Records to process –
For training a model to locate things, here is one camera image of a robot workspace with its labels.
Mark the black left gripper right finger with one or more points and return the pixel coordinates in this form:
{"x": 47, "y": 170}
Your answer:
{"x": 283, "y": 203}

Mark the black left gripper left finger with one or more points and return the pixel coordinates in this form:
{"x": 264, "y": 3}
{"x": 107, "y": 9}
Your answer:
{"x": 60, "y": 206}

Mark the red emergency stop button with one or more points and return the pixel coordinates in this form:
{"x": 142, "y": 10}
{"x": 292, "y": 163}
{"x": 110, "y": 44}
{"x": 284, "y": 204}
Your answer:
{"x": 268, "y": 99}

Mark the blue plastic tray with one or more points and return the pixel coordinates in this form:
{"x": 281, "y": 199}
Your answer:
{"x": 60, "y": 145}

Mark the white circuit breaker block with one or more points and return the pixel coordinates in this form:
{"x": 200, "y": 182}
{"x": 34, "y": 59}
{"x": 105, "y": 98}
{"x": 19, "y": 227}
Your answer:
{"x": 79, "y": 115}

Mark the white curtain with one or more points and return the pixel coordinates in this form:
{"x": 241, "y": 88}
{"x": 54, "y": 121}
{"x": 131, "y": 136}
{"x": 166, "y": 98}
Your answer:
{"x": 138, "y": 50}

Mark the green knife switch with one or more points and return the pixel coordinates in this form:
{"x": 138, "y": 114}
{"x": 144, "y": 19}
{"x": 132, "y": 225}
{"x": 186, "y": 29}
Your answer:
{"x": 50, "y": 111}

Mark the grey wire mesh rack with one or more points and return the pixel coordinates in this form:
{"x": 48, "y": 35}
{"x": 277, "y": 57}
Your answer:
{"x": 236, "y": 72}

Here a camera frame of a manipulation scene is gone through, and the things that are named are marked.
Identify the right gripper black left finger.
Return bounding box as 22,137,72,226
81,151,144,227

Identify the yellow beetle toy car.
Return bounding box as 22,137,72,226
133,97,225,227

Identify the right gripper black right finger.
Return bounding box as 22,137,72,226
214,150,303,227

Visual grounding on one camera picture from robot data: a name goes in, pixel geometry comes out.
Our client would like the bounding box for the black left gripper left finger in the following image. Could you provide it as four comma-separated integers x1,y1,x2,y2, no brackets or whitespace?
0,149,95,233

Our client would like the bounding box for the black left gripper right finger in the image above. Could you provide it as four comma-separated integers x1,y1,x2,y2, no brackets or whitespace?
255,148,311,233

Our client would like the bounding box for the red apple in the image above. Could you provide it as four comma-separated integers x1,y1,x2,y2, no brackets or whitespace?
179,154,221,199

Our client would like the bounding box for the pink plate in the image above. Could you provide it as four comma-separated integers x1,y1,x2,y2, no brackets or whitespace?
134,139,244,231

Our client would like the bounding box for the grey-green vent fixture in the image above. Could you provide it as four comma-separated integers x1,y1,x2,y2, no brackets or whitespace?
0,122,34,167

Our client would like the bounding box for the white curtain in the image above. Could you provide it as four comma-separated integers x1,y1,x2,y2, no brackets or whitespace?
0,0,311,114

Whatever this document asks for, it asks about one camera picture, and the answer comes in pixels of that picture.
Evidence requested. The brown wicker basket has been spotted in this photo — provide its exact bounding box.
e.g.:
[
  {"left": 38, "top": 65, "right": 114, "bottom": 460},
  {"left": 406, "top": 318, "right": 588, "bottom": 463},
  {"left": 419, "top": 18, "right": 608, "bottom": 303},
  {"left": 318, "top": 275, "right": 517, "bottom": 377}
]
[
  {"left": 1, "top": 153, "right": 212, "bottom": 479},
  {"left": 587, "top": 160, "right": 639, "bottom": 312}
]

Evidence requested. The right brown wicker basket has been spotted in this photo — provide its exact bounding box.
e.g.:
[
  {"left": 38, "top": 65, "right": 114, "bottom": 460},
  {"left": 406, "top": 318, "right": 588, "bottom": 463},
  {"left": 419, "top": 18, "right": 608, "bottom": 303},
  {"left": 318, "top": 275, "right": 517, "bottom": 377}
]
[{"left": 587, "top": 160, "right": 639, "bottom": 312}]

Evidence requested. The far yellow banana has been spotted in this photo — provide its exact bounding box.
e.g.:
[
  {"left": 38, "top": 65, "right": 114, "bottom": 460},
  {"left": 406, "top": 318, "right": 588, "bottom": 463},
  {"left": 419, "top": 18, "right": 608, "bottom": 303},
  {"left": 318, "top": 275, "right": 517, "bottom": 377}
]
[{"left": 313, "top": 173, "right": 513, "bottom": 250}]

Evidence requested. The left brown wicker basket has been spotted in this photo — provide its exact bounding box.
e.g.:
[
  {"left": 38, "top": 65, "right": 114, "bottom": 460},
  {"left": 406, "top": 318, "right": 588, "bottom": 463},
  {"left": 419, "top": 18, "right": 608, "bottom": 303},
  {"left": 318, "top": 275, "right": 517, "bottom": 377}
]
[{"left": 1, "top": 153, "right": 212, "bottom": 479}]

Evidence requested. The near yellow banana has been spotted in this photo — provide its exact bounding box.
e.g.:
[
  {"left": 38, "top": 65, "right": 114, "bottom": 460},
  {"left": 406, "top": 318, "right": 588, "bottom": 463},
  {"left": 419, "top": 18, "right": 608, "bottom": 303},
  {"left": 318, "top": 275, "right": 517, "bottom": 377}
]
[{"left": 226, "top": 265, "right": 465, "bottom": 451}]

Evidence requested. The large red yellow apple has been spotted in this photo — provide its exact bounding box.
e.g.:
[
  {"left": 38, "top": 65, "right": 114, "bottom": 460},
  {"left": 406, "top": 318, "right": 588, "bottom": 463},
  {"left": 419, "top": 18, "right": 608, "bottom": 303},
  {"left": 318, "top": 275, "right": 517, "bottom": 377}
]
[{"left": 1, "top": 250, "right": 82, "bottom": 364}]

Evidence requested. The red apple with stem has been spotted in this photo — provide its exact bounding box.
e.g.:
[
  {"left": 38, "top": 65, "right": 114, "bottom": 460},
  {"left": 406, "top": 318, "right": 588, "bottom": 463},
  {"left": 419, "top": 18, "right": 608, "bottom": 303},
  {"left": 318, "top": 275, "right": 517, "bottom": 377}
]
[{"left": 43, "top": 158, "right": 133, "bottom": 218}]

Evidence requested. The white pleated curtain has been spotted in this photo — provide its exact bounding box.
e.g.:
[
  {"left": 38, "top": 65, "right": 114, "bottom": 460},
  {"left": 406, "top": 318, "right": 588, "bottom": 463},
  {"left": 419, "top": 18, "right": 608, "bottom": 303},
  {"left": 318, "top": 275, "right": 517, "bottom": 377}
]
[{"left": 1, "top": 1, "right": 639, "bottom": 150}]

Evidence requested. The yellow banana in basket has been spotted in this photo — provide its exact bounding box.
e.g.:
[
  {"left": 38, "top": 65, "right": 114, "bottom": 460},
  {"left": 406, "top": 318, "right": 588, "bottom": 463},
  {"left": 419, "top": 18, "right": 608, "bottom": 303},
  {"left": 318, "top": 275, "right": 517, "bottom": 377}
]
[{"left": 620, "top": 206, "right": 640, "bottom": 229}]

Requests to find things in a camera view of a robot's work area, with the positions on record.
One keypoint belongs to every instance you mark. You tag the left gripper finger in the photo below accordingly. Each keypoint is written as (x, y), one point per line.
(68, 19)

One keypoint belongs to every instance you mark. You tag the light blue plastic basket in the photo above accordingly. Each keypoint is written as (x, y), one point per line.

Instructions for the task –
Down to the last line, restate the records exactly.

Response for this exercise –
For training a model to locate things, here is one camera image of a robot workspace with its labels.
Mark the black left gripper right finger with one or more points and return the pixel coordinates in this form:
{"x": 47, "y": 170}
Your answer:
{"x": 283, "y": 203}

Mark the black left gripper left finger with one or more points and return the pixel coordinates in this form:
{"x": 264, "y": 3}
{"x": 107, "y": 9}
Your answer:
{"x": 60, "y": 206}

Mark the red emergency stop button with one or more points and return the pixel coordinates in this form:
{"x": 142, "y": 10}
{"x": 292, "y": 163}
{"x": 110, "y": 44}
{"x": 284, "y": 204}
Your answer:
{"x": 268, "y": 99}

Mark the blue plastic tray with one or more points and return the pixel coordinates in this form:
{"x": 281, "y": 199}
Your answer:
{"x": 60, "y": 145}

Mark the white circuit breaker block with one or more points and return the pixel coordinates in this form:
{"x": 200, "y": 182}
{"x": 34, "y": 59}
{"x": 105, "y": 98}
{"x": 19, "y": 227}
Your answer:
{"x": 79, "y": 115}

Mark the white curtain with one or more points and return the pixel coordinates in this form:
{"x": 241, "y": 88}
{"x": 54, "y": 121}
{"x": 131, "y": 136}
{"x": 166, "y": 98}
Your answer:
{"x": 138, "y": 50}

Mark the green knife switch with one or more points and return the pixel coordinates in this form:
{"x": 138, "y": 114}
{"x": 144, "y": 19}
{"x": 132, "y": 225}
{"x": 186, "y": 29}
Your answer:
{"x": 50, "y": 111}

Mark the grey wire mesh rack with one or more points and return the pixel coordinates in this form:
{"x": 48, "y": 35}
{"x": 277, "y": 57}
Your answer:
{"x": 236, "y": 72}

Here a camera frame of a manipulation scene is gone through, and the things that are named are marked.
Identify the right gripper black left finger.
Return bounding box as 22,137,72,226
81,151,144,227

Identify the yellow beetle toy car.
Return bounding box as 22,137,72,226
133,97,225,227

Identify the right gripper black right finger.
Return bounding box as 22,137,72,226
214,150,303,227

Visual grounding on one camera picture from robot data: a name goes in, pixel geometry comes out.
Our client would like the bounding box for the black left gripper left finger in the following image. Could you provide it as four comma-separated integers x1,y1,x2,y2, no brackets or whitespace?
0,149,95,233

Our client would like the bounding box for the black left gripper right finger in the image above. Could you provide it as four comma-separated integers x1,y1,x2,y2, no brackets or whitespace?
255,148,311,233

Our client would like the bounding box for the red apple in the image above. Could you provide it as four comma-separated integers x1,y1,x2,y2, no brackets or whitespace?
179,154,221,199

Our client would like the bounding box for the pink plate in the image above. Could you provide it as four comma-separated integers x1,y1,x2,y2, no brackets or whitespace?
134,139,244,231

Our client would like the bounding box for the grey-green vent fixture in the image above. Could you provide it as four comma-separated integers x1,y1,x2,y2, no brackets or whitespace?
0,122,34,167

Our client would like the bounding box for the white curtain in the image above. Could you provide it as four comma-separated integers x1,y1,x2,y2, no brackets or whitespace?
0,0,311,114

Whatever this document asks for, it asks about one camera picture, and the answer comes in pixels of that picture.
Evidence requested. The brown wicker basket has been spotted in this photo — provide its exact bounding box.
e.g.:
[
  {"left": 38, "top": 65, "right": 114, "bottom": 460},
  {"left": 406, "top": 318, "right": 588, "bottom": 463},
  {"left": 419, "top": 18, "right": 608, "bottom": 303},
  {"left": 318, "top": 275, "right": 517, "bottom": 377}
]
[
  {"left": 1, "top": 153, "right": 212, "bottom": 479},
  {"left": 587, "top": 160, "right": 639, "bottom": 312}
]

Evidence requested. The right brown wicker basket has been spotted in this photo — provide its exact bounding box.
e.g.:
[
  {"left": 38, "top": 65, "right": 114, "bottom": 460},
  {"left": 406, "top": 318, "right": 588, "bottom": 463},
  {"left": 419, "top": 18, "right": 608, "bottom": 303},
  {"left": 318, "top": 275, "right": 517, "bottom": 377}
]
[{"left": 587, "top": 160, "right": 639, "bottom": 312}]

Evidence requested. The far yellow banana has been spotted in this photo — provide its exact bounding box.
e.g.:
[
  {"left": 38, "top": 65, "right": 114, "bottom": 460},
  {"left": 406, "top": 318, "right": 588, "bottom": 463},
  {"left": 419, "top": 18, "right": 608, "bottom": 303},
  {"left": 318, "top": 275, "right": 517, "bottom": 377}
]
[{"left": 313, "top": 173, "right": 513, "bottom": 250}]

Evidence requested. The left brown wicker basket has been spotted in this photo — provide its exact bounding box.
e.g.:
[
  {"left": 38, "top": 65, "right": 114, "bottom": 460},
  {"left": 406, "top": 318, "right": 588, "bottom": 463},
  {"left": 419, "top": 18, "right": 608, "bottom": 303},
  {"left": 318, "top": 275, "right": 517, "bottom": 377}
]
[{"left": 1, "top": 153, "right": 212, "bottom": 479}]

Evidence requested. The near yellow banana has been spotted in this photo — provide its exact bounding box.
e.g.:
[
  {"left": 38, "top": 65, "right": 114, "bottom": 460},
  {"left": 406, "top": 318, "right": 588, "bottom": 463},
  {"left": 419, "top": 18, "right": 608, "bottom": 303},
  {"left": 318, "top": 275, "right": 517, "bottom": 377}
]
[{"left": 226, "top": 265, "right": 465, "bottom": 451}]

Evidence requested. The large red yellow apple has been spotted in this photo — provide its exact bounding box.
e.g.:
[
  {"left": 38, "top": 65, "right": 114, "bottom": 460},
  {"left": 406, "top": 318, "right": 588, "bottom": 463},
  {"left": 419, "top": 18, "right": 608, "bottom": 303},
  {"left": 318, "top": 275, "right": 517, "bottom": 377}
]
[{"left": 1, "top": 250, "right": 82, "bottom": 364}]

Evidence requested. The red apple with stem has been spotted in this photo — provide its exact bounding box.
e.g.:
[
  {"left": 38, "top": 65, "right": 114, "bottom": 460},
  {"left": 406, "top": 318, "right": 588, "bottom": 463},
  {"left": 419, "top": 18, "right": 608, "bottom": 303},
  {"left": 318, "top": 275, "right": 517, "bottom": 377}
]
[{"left": 43, "top": 158, "right": 133, "bottom": 218}]

Evidence requested. The white pleated curtain has been spotted in this photo — provide its exact bounding box.
e.g.:
[
  {"left": 38, "top": 65, "right": 114, "bottom": 460},
  {"left": 406, "top": 318, "right": 588, "bottom": 463},
  {"left": 419, "top": 18, "right": 608, "bottom": 303},
  {"left": 318, "top": 275, "right": 517, "bottom": 377}
]
[{"left": 1, "top": 1, "right": 639, "bottom": 150}]

Evidence requested. The yellow banana in basket has been spotted in this photo — provide its exact bounding box.
e.g.:
[
  {"left": 38, "top": 65, "right": 114, "bottom": 460},
  {"left": 406, "top": 318, "right": 588, "bottom": 463},
  {"left": 419, "top": 18, "right": 608, "bottom": 303},
  {"left": 318, "top": 275, "right": 517, "bottom": 377}
]
[{"left": 620, "top": 206, "right": 640, "bottom": 229}]

Requests to find things in a camera view of a robot's work area, with the positions on record.
One keypoint belongs to every instance you mark. You tag the left gripper finger in the photo below accordingly. Each keypoint is written as (x, y), one point per line.
(68, 19)

One keypoint belongs to every instance you mark. You tag the light blue plastic basket in the photo above accordingly. Each keypoint is written as (x, y), one point per line.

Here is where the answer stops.